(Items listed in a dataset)
####

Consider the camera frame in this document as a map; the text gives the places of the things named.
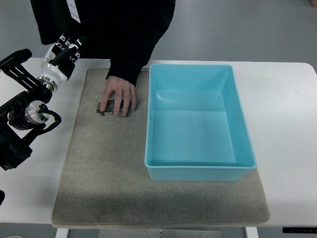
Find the person's bare hand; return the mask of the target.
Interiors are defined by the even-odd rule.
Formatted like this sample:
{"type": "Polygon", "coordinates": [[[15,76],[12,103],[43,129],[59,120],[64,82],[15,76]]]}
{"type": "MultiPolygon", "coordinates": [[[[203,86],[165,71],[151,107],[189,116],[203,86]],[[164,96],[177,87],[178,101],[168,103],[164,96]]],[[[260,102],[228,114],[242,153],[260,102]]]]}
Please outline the person's bare hand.
{"type": "Polygon", "coordinates": [[[121,113],[122,117],[126,117],[129,108],[131,108],[132,111],[136,109],[137,93],[135,86],[122,78],[109,76],[106,80],[106,85],[100,102],[101,111],[106,110],[107,102],[112,93],[114,93],[112,114],[115,117],[118,117],[119,113],[121,113]]]}

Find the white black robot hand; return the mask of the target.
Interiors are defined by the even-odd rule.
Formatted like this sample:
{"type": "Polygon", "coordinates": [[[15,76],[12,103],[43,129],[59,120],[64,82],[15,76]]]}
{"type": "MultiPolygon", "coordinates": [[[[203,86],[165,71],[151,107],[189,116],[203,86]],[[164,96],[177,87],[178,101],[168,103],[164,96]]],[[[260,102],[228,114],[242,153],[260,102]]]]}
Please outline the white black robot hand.
{"type": "Polygon", "coordinates": [[[52,93],[72,75],[87,36],[64,32],[46,53],[37,80],[52,93]]]}

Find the black sleeved person forearm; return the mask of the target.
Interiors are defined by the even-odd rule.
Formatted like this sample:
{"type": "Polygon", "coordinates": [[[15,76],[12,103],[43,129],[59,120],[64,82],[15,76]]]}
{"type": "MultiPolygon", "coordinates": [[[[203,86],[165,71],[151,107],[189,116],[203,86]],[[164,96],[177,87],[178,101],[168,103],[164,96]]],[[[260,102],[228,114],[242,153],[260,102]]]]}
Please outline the black sleeved person forearm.
{"type": "Polygon", "coordinates": [[[124,0],[117,10],[117,46],[110,55],[107,78],[115,76],[136,85],[138,76],[168,30],[175,10],[174,0],[124,0]]]}

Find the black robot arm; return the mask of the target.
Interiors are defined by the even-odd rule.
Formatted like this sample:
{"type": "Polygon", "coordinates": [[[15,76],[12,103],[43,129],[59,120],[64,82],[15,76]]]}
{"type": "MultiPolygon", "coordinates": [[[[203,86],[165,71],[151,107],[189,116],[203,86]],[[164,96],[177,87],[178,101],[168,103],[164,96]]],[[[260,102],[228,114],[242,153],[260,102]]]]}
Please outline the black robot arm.
{"type": "Polygon", "coordinates": [[[26,89],[0,108],[0,166],[5,171],[29,158],[30,144],[62,122],[60,115],[47,107],[51,90],[22,66],[31,56],[29,49],[22,49],[0,62],[1,71],[26,89]]]}

####

# [What needs to be done]
The entries are to be written out in full and exactly, apart from the pictures.

# [Your solution]
Consider the camera frame in this document as a map; the text gives the places of the things named.
Find the person's bare hand; return the mask of the target.
Interiors are defined by the even-odd rule.
Formatted like this sample:
{"type": "Polygon", "coordinates": [[[15,76],[12,103],[43,129],[59,120],[64,82],[15,76]]]}
{"type": "MultiPolygon", "coordinates": [[[[203,86],[165,71],[151,107],[189,116],[203,86]],[[164,96],[177,87],[178,101],[168,103],[164,96]]],[[[260,102],[228,114],[242,153],[260,102]]]]}
Please outline the person's bare hand.
{"type": "Polygon", "coordinates": [[[121,113],[122,117],[126,117],[129,108],[131,108],[132,111],[136,109],[137,93],[135,86],[122,78],[109,76],[106,80],[106,85],[100,102],[101,111],[106,110],[107,102],[112,93],[114,93],[112,114],[115,117],[118,117],[119,113],[121,113]]]}

Find the white black robot hand; return the mask of the target.
Interiors are defined by the even-odd rule.
Formatted like this sample:
{"type": "Polygon", "coordinates": [[[15,76],[12,103],[43,129],[59,120],[64,82],[15,76]]]}
{"type": "MultiPolygon", "coordinates": [[[[203,86],[165,71],[151,107],[189,116],[203,86]],[[164,96],[177,87],[178,101],[168,103],[164,96]]],[[[260,102],[228,114],[242,153],[260,102]]]]}
Please outline the white black robot hand.
{"type": "Polygon", "coordinates": [[[52,93],[72,75],[87,36],[64,32],[46,53],[37,80],[52,93]]]}

Find the black sleeved person forearm; return the mask of the target.
Interiors are defined by the even-odd rule.
Formatted like this sample:
{"type": "Polygon", "coordinates": [[[15,76],[12,103],[43,129],[59,120],[64,82],[15,76]]]}
{"type": "MultiPolygon", "coordinates": [[[[203,86],[165,71],[151,107],[189,116],[203,86]],[[164,96],[177,87],[178,101],[168,103],[164,96]]],[[[260,102],[228,114],[242,153],[260,102]]]]}
Please outline the black sleeved person forearm.
{"type": "Polygon", "coordinates": [[[124,0],[117,10],[117,46],[110,55],[107,78],[115,76],[136,85],[138,76],[168,30],[175,10],[174,0],[124,0]]]}

Find the black robot arm; return the mask of the target.
Interiors are defined by the even-odd rule.
Formatted like this sample:
{"type": "Polygon", "coordinates": [[[15,76],[12,103],[43,129],[59,120],[64,82],[15,76]]]}
{"type": "MultiPolygon", "coordinates": [[[[203,86],[165,71],[151,107],[189,116],[203,86]],[[164,96],[177,87],[178,101],[168,103],[164,96]]],[[[260,102],[228,114],[242,153],[260,102]]]]}
Please outline the black robot arm.
{"type": "Polygon", "coordinates": [[[26,89],[0,108],[0,166],[5,171],[29,158],[30,144],[62,122],[60,115],[47,107],[51,90],[22,66],[31,56],[29,49],[22,49],[0,62],[1,71],[26,89]]]}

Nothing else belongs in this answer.